French cultural action in West (Jewish) Jerusalem is left to the Alliance Francaise. Although it does receive some budgetary support from the French government, the Alliance Francaise is officially a private organization and does not represent France in the same way that French cultural services do. The clientele of the Alliance Francaise in Jerusalem is predominantly non-Arab Israeli.
This bifurcation on the part of the French cultural action replicates at the level of Francophonie the more generalized split between Israeli and Palestinian societies. The maintenance of these two cultural apparatuses both acknowledges and reinforces the dichotomous reality of Middle East politics.

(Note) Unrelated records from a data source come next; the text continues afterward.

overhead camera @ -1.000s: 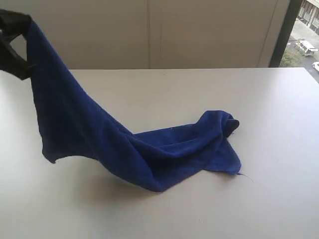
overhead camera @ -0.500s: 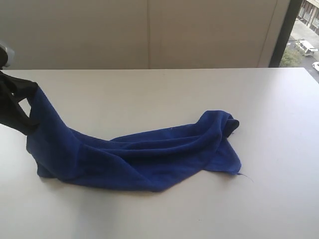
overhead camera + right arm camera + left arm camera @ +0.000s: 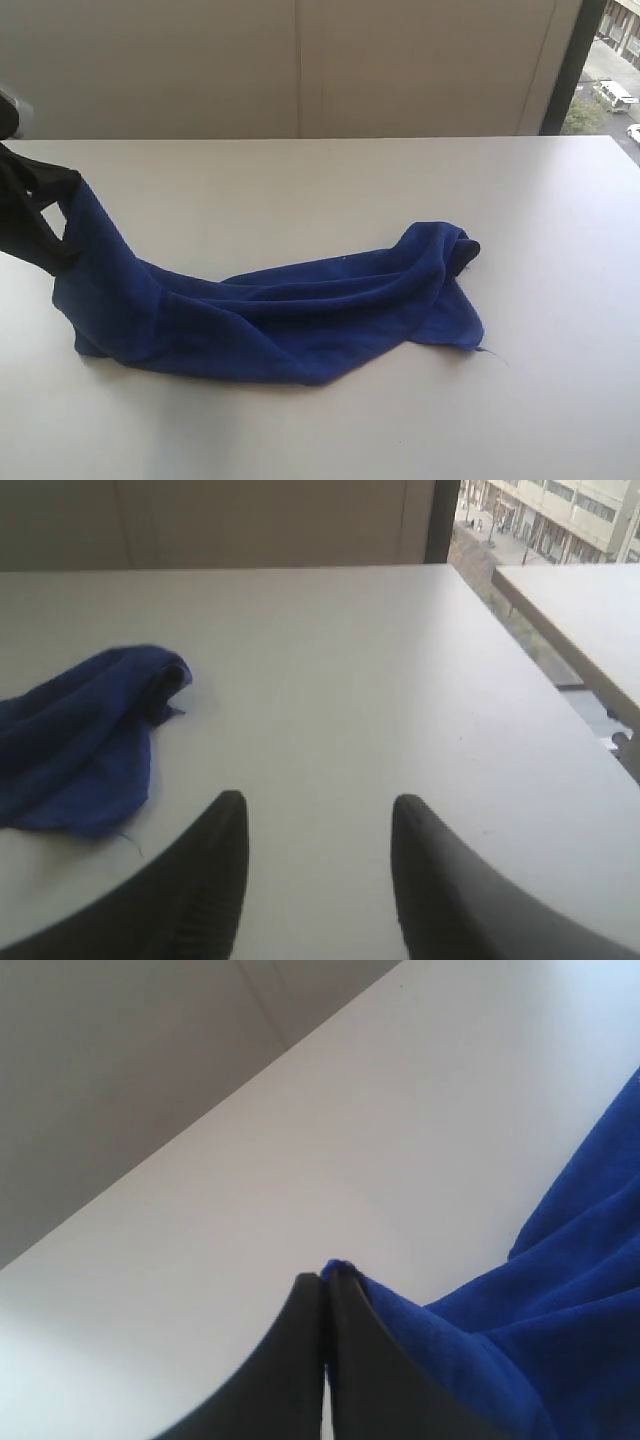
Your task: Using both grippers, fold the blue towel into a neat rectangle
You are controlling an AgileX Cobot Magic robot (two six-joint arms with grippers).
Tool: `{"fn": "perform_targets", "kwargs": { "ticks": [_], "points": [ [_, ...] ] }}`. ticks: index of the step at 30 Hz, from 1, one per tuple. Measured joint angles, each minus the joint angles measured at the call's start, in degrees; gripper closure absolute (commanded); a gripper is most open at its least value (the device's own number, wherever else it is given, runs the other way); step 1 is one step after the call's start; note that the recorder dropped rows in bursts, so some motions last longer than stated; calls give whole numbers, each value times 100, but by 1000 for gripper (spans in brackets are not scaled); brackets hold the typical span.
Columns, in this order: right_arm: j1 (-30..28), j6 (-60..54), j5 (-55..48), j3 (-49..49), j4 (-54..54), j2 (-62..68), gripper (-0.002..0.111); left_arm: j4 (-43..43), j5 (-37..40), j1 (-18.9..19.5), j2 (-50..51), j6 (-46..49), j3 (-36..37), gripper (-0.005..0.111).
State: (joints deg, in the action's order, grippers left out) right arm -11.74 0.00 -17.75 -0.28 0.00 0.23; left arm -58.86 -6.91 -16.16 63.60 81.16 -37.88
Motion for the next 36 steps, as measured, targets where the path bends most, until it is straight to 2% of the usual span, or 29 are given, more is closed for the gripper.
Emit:
{"fn": "perform_targets", "kwargs": {
  "ticks": [10, 19, 30, 36],
  "points": [
    [0, 0, 1807, 0, 0, 0, 65, 0, 11, 0, 0, 0, 0, 107],
    [0, 0, 2864, 0, 0, 0, 65, 0, 11, 0, 0, -10, 0, 107],
    [0, 75, 3478, 0, 0, 0, 65, 0, 11, 0, 0, -10, 0, 107],
    [0, 1015, 3478, 0, 0, 0, 65, 0, 11, 0, 0, -10, 0, 107]
  ]
}}
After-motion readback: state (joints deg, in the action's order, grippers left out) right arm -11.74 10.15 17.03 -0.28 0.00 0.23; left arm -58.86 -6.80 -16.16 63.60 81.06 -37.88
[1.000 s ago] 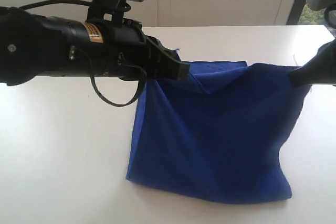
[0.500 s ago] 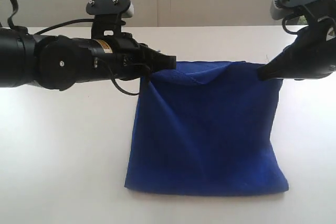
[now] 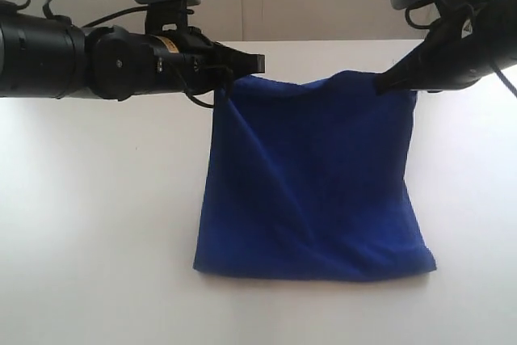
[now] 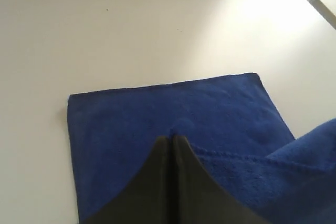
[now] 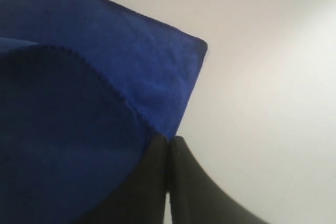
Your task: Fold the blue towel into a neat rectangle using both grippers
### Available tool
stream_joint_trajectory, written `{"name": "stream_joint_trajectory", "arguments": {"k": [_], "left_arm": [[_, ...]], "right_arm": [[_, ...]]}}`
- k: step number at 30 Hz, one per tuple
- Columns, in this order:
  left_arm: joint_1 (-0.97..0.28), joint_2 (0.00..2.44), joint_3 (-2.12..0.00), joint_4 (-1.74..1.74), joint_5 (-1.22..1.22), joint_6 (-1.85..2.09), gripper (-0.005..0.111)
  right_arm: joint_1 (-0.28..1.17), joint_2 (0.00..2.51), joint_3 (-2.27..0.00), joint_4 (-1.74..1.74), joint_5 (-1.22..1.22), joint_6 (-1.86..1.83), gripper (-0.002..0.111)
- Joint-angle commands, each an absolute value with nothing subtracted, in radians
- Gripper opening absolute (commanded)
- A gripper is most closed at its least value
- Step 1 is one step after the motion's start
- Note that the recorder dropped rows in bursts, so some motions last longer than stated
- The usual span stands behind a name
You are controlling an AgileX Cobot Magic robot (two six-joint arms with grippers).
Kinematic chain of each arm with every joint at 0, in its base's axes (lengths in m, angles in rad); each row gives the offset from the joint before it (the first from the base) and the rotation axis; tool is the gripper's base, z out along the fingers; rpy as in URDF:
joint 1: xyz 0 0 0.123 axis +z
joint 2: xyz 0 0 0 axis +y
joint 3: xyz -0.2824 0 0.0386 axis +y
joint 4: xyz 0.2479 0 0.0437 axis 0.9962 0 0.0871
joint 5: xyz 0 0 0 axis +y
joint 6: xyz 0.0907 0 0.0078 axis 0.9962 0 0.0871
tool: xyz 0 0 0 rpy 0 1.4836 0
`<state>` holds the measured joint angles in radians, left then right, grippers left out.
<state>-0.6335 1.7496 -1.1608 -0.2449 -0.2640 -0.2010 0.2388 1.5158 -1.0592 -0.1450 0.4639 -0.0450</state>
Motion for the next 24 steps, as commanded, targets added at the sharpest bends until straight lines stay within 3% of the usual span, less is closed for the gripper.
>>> {"name": "stream_joint_trajectory", "arguments": {"k": [1, 24], "left_arm": [[-0.618, 1.771, -1.205, -0.253, -0.253, -0.210, 0.000], [-0.550, 1.993, -1.519, -0.247, -0.193, -0.202, 0.000]], "right_arm": [[0.238, 1.562, -1.109, -0.163, 0.452, -0.038, 0.000], [0.166, 1.802, -1.377, -0.236, 0.457, -0.034, 0.000]]}}
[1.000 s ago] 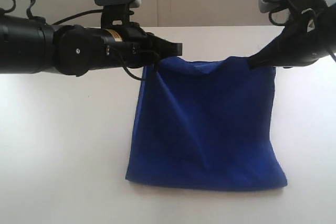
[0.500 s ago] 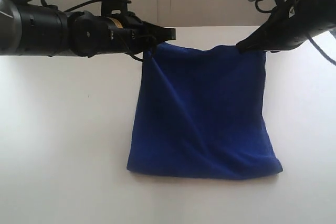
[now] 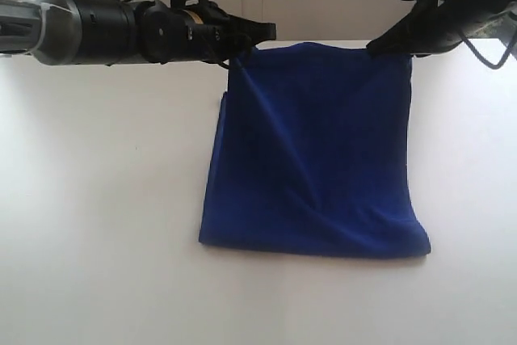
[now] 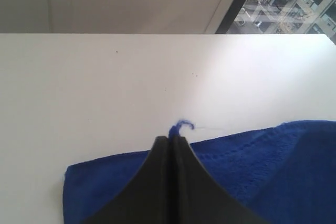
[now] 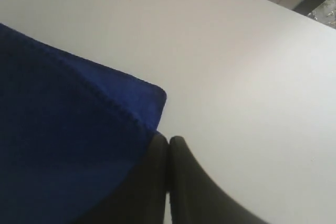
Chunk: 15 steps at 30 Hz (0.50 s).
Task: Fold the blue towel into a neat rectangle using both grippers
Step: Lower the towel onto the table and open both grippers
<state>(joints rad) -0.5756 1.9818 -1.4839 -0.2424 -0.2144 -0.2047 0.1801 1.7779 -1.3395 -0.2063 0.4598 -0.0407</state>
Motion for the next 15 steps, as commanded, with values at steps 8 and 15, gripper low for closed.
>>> {"name": "stream_joint_trajectory", "arguments": {"k": [8, 15], "left_arm": [[-0.525, 2.069, -1.583, -0.244, -0.174, -0.185, 0.000], [-0.520, 2.112, -1.632, -0.244, -0.161, -0.187, 0.000]], "right_arm": [[0.156, 1.904, -1.448, -0.244, 0.445, -0.034, 0.000], [0.156, 1.964, -1.466, -0.247, 0.417, -0.029, 0.000]]}}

French cultural services in Nazareth represents an interesting middle case of francophone politico-cultural action. Nazareth, in Israel proper, is composed almost exclusively of Arabs with Israeli citizenship. The decision to reopen an office there in 1989s (one had functioned from the 1950s until 1977), especially since it was within the same timeframe as the closing of the (now reopened) office in Haifa, has raised concerns within the francophone Jewish community. At the same time, it is noteworthy that the Nazareth cultural services are heavily subsidized by the Paul and Betty Winkler Foundation, the same foundation that has supported the Alliance Francaise in (West) Jerusalem, but whose charitable actions in Israel have a distinctly interethnic and interreligious emphasis. Unfortunately, despite efforts by the French cultural services in Nazareth to serve as a bridge between the Israeli and Arab francophone communities (e.g., plays performed by schoolchildren), few are the Jews who descend from “upper” Nazareth (Nazareth Illit) to attend events in Nazareth proper (Nesher, 1994).
Solidarity Groups
On the Israeli Jewish side, there is a plethora of self-help and private voluntary organizations which group together both old and new immigrants having French as a common tongue. The largest and most significant is the Union of Israelis Originating from France, North Africa, and Francophone Countries (UNIFAN). Although the major purpose of UNIFAN is to facilitate the integration of its members within Israeli society, by doing so within a specifically francophone context UNIFAN indirectly promotes Israeli Francophonie. Paralleling the objectives and organization of UNIFAN is the Association des Israeliens d’Origine et d’Expression Francaise de la Galilee.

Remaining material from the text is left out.